I’m ending a squabble over the only fluorescent pink chalk stick when I first hear the sound. Splashes. My thought immediately goes to Eloise’s request, and I pop right up, scanning the lake behind me.
Quiet ripples smooth over the water.
More splashing. Then, the cry. My world shrinks to one thought. “The pool!”
We’re at the patio outside the front door of the pool house. I take off, through the door, calling as I dash through the pool house. “I heard someone in the water!”
She’s there, halfway between the shallow and deep ends, splashing as she struggles through the water. Eloise. Mr. Bear is discarded on the pavement beside the pool.
I jump right in, and I reach out for her, pulling her to my chest. My head goes light, stars behind my lids. I feel faint, but I haveto keep going until she’s out of the water. “Eloise! Eloise! Are you okay?”
“I’m fine.” She holds tough, but her bottom lip trembles. “I know how to swim.”
Clutching the little girl, I trudge through the water, getting her to safety.

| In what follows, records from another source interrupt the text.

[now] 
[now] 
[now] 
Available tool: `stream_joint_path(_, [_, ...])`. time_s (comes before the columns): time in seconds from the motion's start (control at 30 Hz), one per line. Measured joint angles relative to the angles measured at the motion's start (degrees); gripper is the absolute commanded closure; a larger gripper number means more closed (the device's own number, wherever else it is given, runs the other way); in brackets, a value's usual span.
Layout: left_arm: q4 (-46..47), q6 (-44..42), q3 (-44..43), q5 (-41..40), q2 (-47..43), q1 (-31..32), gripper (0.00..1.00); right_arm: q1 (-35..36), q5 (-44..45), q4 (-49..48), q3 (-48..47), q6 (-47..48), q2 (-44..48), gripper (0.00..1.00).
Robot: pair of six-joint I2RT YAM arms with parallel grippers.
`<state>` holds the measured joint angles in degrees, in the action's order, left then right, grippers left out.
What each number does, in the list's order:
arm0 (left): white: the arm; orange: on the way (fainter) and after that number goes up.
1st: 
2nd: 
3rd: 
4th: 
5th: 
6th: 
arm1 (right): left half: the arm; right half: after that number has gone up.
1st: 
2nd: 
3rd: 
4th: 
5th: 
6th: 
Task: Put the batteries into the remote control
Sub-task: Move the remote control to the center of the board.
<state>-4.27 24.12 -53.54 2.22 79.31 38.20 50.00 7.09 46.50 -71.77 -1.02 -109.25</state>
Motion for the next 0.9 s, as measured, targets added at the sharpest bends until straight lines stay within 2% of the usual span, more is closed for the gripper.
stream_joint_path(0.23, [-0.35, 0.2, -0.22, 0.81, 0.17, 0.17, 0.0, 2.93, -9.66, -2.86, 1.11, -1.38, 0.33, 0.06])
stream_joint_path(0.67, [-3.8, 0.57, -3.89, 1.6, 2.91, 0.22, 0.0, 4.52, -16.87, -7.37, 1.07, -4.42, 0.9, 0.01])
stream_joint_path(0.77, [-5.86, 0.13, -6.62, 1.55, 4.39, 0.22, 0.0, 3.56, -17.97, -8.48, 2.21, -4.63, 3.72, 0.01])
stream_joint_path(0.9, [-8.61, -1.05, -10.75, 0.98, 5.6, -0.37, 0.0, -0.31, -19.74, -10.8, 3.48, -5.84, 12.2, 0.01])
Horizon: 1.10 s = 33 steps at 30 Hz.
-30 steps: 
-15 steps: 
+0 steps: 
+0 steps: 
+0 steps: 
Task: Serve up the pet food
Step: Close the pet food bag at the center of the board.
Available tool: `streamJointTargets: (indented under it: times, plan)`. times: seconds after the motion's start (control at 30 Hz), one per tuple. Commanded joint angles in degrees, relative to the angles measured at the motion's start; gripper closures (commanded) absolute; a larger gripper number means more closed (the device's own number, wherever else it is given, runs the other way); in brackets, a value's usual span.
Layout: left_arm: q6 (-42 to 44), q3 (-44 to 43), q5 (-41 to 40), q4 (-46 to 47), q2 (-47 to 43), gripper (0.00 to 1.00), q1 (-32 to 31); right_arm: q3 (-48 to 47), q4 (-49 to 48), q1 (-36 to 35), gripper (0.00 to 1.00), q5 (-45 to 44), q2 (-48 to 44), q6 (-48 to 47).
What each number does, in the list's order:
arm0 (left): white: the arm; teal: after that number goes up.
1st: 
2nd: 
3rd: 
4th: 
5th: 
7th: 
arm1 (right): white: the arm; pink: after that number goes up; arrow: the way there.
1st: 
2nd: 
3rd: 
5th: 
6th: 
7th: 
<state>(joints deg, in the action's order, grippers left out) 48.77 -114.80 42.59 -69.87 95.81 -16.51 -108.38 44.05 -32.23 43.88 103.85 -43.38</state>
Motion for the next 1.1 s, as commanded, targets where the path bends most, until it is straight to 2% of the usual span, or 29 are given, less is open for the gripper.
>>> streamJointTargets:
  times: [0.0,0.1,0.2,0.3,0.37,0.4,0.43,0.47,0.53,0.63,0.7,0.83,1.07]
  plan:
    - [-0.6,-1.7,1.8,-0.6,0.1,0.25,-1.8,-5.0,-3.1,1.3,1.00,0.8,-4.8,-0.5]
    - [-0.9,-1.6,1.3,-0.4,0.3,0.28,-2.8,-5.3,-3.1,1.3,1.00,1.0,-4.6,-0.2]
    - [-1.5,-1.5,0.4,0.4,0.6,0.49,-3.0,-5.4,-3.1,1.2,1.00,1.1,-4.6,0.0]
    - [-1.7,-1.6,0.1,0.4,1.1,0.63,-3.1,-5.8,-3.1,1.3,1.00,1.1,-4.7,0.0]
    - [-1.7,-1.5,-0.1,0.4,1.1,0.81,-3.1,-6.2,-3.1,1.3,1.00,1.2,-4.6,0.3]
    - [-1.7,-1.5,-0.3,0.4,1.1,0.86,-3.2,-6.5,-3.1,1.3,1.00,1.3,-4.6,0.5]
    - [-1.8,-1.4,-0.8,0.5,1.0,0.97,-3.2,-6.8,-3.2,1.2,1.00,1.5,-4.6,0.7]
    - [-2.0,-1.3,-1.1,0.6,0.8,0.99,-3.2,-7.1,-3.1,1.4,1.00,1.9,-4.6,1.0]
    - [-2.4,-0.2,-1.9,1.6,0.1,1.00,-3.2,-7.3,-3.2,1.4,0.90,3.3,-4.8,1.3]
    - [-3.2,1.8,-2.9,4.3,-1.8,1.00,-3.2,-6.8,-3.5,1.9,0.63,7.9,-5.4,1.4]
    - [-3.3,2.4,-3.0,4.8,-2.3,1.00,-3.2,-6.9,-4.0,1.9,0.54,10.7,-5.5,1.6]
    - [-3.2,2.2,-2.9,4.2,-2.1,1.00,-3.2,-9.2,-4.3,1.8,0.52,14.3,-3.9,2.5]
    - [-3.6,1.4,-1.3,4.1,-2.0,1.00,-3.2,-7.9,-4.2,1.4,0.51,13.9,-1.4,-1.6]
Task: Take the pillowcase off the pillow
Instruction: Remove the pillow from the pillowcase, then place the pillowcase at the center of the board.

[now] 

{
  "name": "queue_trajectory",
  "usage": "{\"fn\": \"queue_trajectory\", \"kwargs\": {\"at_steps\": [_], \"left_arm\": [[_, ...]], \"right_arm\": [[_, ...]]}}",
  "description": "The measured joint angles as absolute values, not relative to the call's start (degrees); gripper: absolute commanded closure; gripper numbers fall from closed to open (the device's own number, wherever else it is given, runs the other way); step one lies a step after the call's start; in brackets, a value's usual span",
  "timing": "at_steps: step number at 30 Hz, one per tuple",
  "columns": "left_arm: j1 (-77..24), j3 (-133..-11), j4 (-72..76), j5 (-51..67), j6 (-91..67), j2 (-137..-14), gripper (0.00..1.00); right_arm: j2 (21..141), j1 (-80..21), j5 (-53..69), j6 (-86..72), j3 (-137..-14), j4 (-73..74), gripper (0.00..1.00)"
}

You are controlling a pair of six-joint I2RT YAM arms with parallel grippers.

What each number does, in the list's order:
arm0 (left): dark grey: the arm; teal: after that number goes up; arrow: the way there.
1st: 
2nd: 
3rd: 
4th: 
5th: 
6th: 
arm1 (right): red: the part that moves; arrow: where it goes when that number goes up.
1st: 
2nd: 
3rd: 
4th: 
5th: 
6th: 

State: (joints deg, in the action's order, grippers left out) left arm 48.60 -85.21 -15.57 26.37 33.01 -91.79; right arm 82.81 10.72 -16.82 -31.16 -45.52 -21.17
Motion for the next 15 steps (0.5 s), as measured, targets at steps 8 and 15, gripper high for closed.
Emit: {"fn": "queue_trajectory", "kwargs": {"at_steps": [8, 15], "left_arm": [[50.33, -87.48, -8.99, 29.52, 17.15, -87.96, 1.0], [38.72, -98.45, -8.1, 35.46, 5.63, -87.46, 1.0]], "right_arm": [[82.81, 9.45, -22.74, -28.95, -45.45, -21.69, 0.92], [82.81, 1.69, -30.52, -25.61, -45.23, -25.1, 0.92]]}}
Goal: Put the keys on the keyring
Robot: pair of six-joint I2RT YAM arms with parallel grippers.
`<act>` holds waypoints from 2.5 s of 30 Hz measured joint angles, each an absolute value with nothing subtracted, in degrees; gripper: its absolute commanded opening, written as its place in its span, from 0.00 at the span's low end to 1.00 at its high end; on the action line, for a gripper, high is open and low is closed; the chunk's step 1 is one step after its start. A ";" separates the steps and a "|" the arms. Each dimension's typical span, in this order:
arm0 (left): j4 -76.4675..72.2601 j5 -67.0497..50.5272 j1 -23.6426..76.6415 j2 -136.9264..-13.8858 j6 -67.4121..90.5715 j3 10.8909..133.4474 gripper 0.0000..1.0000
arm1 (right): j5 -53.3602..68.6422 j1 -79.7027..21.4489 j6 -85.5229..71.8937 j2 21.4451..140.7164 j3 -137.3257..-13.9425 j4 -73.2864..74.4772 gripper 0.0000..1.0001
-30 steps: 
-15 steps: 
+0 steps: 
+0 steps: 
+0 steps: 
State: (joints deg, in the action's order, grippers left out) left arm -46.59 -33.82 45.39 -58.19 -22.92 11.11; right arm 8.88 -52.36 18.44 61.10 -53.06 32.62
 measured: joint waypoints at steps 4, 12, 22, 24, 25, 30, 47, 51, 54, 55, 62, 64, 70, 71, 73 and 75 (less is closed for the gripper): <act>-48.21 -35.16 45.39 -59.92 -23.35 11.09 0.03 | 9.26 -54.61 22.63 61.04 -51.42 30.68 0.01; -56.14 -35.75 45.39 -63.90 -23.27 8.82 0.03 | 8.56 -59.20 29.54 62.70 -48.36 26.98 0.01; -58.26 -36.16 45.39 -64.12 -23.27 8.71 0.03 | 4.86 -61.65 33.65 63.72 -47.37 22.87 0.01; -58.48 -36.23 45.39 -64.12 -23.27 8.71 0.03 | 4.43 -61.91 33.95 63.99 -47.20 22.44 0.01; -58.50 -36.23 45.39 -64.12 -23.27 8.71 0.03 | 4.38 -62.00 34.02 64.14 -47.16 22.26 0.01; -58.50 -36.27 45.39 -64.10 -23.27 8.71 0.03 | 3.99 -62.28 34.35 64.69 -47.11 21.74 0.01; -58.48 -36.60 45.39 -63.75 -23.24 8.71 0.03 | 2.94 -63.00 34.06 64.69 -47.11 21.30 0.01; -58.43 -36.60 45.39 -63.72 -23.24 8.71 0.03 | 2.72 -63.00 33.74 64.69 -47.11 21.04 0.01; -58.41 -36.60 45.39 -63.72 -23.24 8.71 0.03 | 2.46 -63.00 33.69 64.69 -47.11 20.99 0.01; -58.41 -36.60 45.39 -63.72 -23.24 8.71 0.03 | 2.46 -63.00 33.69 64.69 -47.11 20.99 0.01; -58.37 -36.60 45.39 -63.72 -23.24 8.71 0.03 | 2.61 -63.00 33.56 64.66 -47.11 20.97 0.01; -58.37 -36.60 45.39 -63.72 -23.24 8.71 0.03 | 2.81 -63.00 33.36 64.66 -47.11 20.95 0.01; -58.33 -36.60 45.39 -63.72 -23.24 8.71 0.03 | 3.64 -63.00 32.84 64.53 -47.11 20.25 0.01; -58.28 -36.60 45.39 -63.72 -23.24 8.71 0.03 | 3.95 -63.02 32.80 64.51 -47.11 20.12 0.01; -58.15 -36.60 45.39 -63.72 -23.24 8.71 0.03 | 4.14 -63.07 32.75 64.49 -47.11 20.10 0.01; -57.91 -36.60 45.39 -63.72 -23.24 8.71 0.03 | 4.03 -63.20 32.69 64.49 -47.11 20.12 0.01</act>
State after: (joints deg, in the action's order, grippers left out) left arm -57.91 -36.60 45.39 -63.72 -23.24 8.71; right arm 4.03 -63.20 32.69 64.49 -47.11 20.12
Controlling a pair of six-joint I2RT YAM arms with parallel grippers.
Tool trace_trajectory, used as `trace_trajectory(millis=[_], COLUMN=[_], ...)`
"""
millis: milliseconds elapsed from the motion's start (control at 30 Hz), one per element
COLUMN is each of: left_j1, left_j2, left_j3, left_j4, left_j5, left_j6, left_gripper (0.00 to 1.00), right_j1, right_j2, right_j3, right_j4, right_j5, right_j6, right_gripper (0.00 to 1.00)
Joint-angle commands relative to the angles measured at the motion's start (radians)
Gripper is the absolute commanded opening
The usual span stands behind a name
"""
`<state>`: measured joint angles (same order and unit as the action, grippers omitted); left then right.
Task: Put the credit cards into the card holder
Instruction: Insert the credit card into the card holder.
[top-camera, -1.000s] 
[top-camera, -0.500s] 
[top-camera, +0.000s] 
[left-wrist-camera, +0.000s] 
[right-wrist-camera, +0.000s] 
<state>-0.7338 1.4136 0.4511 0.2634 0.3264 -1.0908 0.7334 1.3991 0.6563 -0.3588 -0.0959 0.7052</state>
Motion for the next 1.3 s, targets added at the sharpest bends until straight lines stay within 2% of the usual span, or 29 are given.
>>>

Ophelia is suddenly right there at the edge of the pool. “Eloise! Thank goodness.” She bends over the edge of the pool, arms reaching out for the little girl.
I hand her up, helping Eloise onto the concrete with Ophelia’s help. Ophelia stands, taking Eloise into her arms. “She slipped away from the group,” Ophelia gasps, holding Eloise tight to her chest. “She mentioned the lake, so I looked there first. This was my next check.”
“We got her,” I reassure Ophelia. “We have her.” Standing in the water at the edge of the pool, I lay my cheek against the coolness of the concrete. “We got her.”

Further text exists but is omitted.